====== Given entries

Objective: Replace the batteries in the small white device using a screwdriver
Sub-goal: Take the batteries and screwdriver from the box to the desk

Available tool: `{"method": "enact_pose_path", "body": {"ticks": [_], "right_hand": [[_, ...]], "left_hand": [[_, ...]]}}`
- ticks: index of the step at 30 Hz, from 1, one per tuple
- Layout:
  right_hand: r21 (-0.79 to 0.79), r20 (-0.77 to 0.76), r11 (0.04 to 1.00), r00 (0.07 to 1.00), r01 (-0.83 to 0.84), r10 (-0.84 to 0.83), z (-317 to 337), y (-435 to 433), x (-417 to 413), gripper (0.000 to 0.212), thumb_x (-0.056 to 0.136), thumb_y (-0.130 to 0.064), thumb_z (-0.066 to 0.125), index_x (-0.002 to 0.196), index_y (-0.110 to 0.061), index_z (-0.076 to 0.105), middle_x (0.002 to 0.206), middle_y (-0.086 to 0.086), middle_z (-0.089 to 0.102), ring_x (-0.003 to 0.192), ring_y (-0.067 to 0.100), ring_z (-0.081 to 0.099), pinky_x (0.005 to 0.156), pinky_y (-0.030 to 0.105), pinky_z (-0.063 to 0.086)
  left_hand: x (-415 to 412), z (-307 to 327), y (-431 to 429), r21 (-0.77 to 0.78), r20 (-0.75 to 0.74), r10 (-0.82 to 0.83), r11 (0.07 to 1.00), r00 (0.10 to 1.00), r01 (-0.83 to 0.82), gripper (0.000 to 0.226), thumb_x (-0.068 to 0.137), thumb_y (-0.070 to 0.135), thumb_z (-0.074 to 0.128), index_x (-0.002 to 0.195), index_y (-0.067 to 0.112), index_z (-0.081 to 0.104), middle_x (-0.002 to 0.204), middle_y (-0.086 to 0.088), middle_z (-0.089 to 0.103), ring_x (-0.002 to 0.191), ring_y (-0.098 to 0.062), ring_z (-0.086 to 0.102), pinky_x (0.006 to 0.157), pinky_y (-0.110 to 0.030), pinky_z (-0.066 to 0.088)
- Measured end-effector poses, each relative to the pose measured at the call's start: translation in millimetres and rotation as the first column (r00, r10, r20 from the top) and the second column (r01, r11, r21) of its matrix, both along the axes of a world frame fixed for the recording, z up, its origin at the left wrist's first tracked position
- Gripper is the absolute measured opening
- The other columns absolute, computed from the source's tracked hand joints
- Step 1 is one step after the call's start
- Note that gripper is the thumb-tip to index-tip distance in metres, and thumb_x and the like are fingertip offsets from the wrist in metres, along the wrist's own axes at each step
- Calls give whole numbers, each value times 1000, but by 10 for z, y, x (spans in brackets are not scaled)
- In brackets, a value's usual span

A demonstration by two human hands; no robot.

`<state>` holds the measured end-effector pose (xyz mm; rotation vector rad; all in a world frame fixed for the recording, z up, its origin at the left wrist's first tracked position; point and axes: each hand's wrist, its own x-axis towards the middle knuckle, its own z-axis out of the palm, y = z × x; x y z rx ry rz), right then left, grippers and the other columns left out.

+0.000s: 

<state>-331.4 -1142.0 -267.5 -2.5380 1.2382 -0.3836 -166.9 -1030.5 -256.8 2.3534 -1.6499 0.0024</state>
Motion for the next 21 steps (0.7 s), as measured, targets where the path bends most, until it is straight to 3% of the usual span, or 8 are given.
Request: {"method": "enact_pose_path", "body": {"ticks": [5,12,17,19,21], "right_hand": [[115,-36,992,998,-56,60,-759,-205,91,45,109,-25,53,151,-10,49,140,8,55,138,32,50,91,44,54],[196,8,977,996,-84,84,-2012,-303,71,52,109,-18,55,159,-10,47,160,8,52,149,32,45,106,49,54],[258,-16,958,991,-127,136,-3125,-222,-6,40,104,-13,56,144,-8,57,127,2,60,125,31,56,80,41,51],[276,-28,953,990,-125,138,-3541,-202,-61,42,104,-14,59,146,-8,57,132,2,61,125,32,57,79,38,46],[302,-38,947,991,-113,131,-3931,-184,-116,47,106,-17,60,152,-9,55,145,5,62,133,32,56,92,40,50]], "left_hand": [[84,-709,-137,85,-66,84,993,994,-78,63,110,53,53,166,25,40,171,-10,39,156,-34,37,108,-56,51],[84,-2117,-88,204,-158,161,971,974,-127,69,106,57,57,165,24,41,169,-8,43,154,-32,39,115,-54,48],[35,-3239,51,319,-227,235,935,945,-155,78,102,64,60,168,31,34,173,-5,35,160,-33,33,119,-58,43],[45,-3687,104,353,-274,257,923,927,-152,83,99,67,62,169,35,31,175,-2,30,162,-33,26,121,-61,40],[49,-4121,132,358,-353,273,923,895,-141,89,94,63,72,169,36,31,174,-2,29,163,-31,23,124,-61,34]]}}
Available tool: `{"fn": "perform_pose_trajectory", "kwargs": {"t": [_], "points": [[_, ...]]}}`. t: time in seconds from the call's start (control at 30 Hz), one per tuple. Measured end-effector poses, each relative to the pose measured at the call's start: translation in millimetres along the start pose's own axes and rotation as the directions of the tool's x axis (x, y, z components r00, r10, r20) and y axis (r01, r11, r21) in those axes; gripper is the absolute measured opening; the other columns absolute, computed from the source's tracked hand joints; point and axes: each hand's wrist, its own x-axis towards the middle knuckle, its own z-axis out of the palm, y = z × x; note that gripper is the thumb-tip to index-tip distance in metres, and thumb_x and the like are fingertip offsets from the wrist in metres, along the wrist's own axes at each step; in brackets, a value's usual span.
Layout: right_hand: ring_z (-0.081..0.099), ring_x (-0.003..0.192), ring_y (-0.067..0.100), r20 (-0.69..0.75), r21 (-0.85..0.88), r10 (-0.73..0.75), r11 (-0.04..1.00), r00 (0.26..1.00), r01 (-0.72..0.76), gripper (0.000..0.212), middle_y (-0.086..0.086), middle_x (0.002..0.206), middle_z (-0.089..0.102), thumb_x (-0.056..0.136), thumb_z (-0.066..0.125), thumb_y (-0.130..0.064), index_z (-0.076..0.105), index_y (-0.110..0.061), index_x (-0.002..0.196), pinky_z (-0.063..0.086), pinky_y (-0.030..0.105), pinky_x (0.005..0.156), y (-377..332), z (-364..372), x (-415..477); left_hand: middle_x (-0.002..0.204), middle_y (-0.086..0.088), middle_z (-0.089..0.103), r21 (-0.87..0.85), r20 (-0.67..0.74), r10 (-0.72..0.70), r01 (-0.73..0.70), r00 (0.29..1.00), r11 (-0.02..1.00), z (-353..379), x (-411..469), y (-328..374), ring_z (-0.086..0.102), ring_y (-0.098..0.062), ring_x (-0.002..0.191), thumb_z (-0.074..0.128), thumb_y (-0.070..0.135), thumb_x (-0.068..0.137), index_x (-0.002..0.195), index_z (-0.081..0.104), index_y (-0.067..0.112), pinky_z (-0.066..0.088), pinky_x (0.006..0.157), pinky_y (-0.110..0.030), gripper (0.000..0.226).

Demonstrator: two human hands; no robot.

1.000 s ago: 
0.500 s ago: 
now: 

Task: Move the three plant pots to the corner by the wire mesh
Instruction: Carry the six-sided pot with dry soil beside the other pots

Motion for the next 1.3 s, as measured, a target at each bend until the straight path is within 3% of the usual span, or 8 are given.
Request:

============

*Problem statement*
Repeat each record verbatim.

*Output of the task*
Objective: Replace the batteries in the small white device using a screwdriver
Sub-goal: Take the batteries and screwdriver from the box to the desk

Available tool: `{"method": "enact_pose_path", "body": {"ticks": [_], "right_hand": [[_, ...]], "left_hand": [[_, ...]]}}`
- ticks: index of the step at 30 Hz, from 1, one per tuple
- Layout:
  right_hand: r21 (-0.79 to 0.79), r20 (-0.77 to 0.76), r11 (0.04 to 1.00), r00 (0.07 to 1.00), r01 (-0.83 to 0.84), r10 (-0.84 to 0.83), z (-317 to 337), y (-435 to 433), x (-417 to 413), gripper (0.000 to 0.212), thumb_x (-0.056 to 0.136), thumb_y (-0.130 to 0.064), thumb_z (-0.066 to 0.125), index_x (-0.002 to 0.196), index_y (-0.110 to 0.061), index_z (-0.076 to 0.105), middle_x (0.002 to 0.206), middle_y (-0.086 to 0.086), middle_z (-0.089 to 0.102), ring_x (-0.003 to 0.192), ring_y (-0.067 to 0.100), ring_z (-0.081 to 0.099), pinky_x (0.005 to 0.156), pinky_y (-0.030 to 0.105), pinky_z (-0.063 to 0.086)
  left_hand: x (-415 to 412), z (-307 to 327), y (-431 to 429), r21 (-0.77 to 0.78), r20 (-0.75 to 0.74), r10 (-0.82 to 0.83), r11 (0.07 to 1.00), r00 (0.10 to 1.00), r01 (-0.83 to 0.82), gripper (0.000 to 0.226), thumb_x (-0.068 to 0.137), thumb_y (-0.070 to 0.135), thumb_z (-0.074 to 0.128), index_x (-0.002 to 0.195), index_y (-0.067 to 0.112), index_z (-0.081 to 0.104), middle_x (-0.002 to 0.204), middle_y (-0.086 to 0.088), middle_z (-0.089 to 0.103), ring_x (-0.002 to 0.191), ring_y (-0.098 to 0.062), ring_z (-0.086 to 0.102), pinky_x (0.006 to 0.157), pinky_y (-0.110 to 0.030), pinky_z (-0.066 to 0.088)
- Measured end-effector poses, each relative to the pose measured at the call's start: translation in millimetres and rotation as the first column (r00, r10, r20 from the top) and the second column (r01, r11, r21) of its matrix, both along the axes of a world frame fixed for the recording, z up, its origin at the left wrist's first tracked position
- Gripper is the absolute measured opening
- The other columns absolute, computed from the source's tracked hand joints
- Step 1 is one step after the call's start
- Note that gripper is the thumb-tip to index-tip distance in metres, and thumb_x and the like are fingertip offsets from the wrist in metres, along the wrist's own axes at each step
- Calls give whole numbers, each value times 1000, but by 10 for z, y, x (spans in brackets are not scaled)
- In brackets, a value's usual span

A demonstration by two human hands; no robot.

`<state>` holds the measured end-effector pose (xyz mm; rotation vector rad; all in a world frame fixed for the recording, z up, its origin at the left wrist's first tracked position; point and axes: each hand's wrist, its own x-axis towards the middle knuckle, its own z-axis out of the palm, y = z × x; x y z rx ry rz), right then left, grippers and the other columns left out.

+0.000s: 

<state>-331.4 -1142.0 -267.5 -2.5380 1.2382 -0.3836 -166.9 -1030.5 -256.8 2.3534 -1.6499 0.0024</state>
Motion for the next 21 steps (0.7 s), as measured, targets where the path bends most, until it is straight to 3% of the usual span, or 8 are given.
Request: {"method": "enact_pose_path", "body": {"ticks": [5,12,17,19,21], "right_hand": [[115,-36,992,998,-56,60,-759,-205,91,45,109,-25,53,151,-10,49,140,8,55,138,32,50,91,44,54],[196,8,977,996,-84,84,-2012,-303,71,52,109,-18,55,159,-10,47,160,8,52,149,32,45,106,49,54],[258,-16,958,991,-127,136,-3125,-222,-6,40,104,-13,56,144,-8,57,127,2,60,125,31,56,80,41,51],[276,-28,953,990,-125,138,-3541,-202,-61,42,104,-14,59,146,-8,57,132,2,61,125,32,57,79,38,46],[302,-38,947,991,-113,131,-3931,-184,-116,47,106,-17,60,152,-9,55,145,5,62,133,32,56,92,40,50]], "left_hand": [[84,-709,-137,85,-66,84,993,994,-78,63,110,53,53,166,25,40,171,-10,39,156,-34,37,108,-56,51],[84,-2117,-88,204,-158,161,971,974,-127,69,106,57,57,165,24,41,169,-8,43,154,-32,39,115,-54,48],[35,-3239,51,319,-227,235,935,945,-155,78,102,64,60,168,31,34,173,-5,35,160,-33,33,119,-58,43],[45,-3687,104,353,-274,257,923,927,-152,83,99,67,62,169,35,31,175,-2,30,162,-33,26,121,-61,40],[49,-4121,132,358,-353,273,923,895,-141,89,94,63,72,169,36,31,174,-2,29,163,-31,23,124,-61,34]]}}
Available tool: `{"fn": "perform_pose_trajectory", "kwargs": {"t": [_], "points": [[_, ...]]}}`. t: time in seconds from the call's start (control at 30 Hz), one per tuple. Measured end-effector poses, each relative to the pose measured at the call's start: translation in millimetres along the start pose's own axes and rotation as the directions of the tool's x axis (x, y, z components r00, r10, r20) and y axis (r01, r11, r21) in those axes; gripper is the absolute measured opening; the other columns absolute, computed from the source's tracked hand joints; point and axes: each hand's wrist, its own x-axis towards the middle knuckle, its own z-axis out of the palm, y = z × x; note that gripper is the thumb-tip to index-tip distance in metres, and thumb_x and the like are fingertip offsets from the wrist in metres, along the wrist's own axes at each step; in brackets, a value's usual span.
Layout: right_hand: ring_z (-0.081..0.099), ring_x (-0.003..0.192), ring_y (-0.067..0.100), r20 (-0.69..0.75), r21 (-0.85..0.88), r10 (-0.73..0.75), r11 (-0.04..1.00), r00 (0.26..1.00), r01 (-0.72..0.76), gripper (0.000..0.212), middle_y (-0.086..0.086), middle_x (0.002..0.206), middle_z (-0.089..0.102), thumb_x (-0.056..0.136), thumb_z (-0.066..0.125), thumb_y (-0.130..0.064), index_z (-0.076..0.105), index_y (-0.110..0.061), index_x (-0.002..0.196), pinky_z (-0.063..0.086), pinky_y (-0.030..0.105), pinky_x (0.005..0.156), y (-377..332), z (-364..372), x (-415..477); left_hand: middle_x (-0.002..0.204), middle_y (-0.086..0.088), middle_z (-0.089..0.103), r21 (-0.87..0.85), r20 (-0.67..0.74), r10 (-0.72..0.70), r01 (-0.73..0.70), r00 (0.29..1.00), r11 (-0.02..1.00), z (-353..379), x (-411..469), y (-328..374), ring_z (-0.086..0.102), ring_y (-0.098..0.062), ring_x (-0.002..0.191), thumb_z (-0.074..0.128), thumb_y (-0.070..0.135), thumb_x (-0.068..0.137), index_x (-0.002..0.195), index_z (-0.081..0.104), index_y (-0.067..0.112), pinky_z (-0.066..0.088), pinky_x (0.006..0.157), pinky_y (-0.110..0.030), gripper (0.000..0.226).

Demonstrator: two human hands; no robot.

1.000 s ago: 
0.500 s ago: 
now: 

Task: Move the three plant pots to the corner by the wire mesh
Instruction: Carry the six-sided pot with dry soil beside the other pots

Motion for the next 1.3 s, as measured, a target at each bend until the straight path is within 3% of the usual span, or 8 are given.
Request:

None of the exercise remains to be done.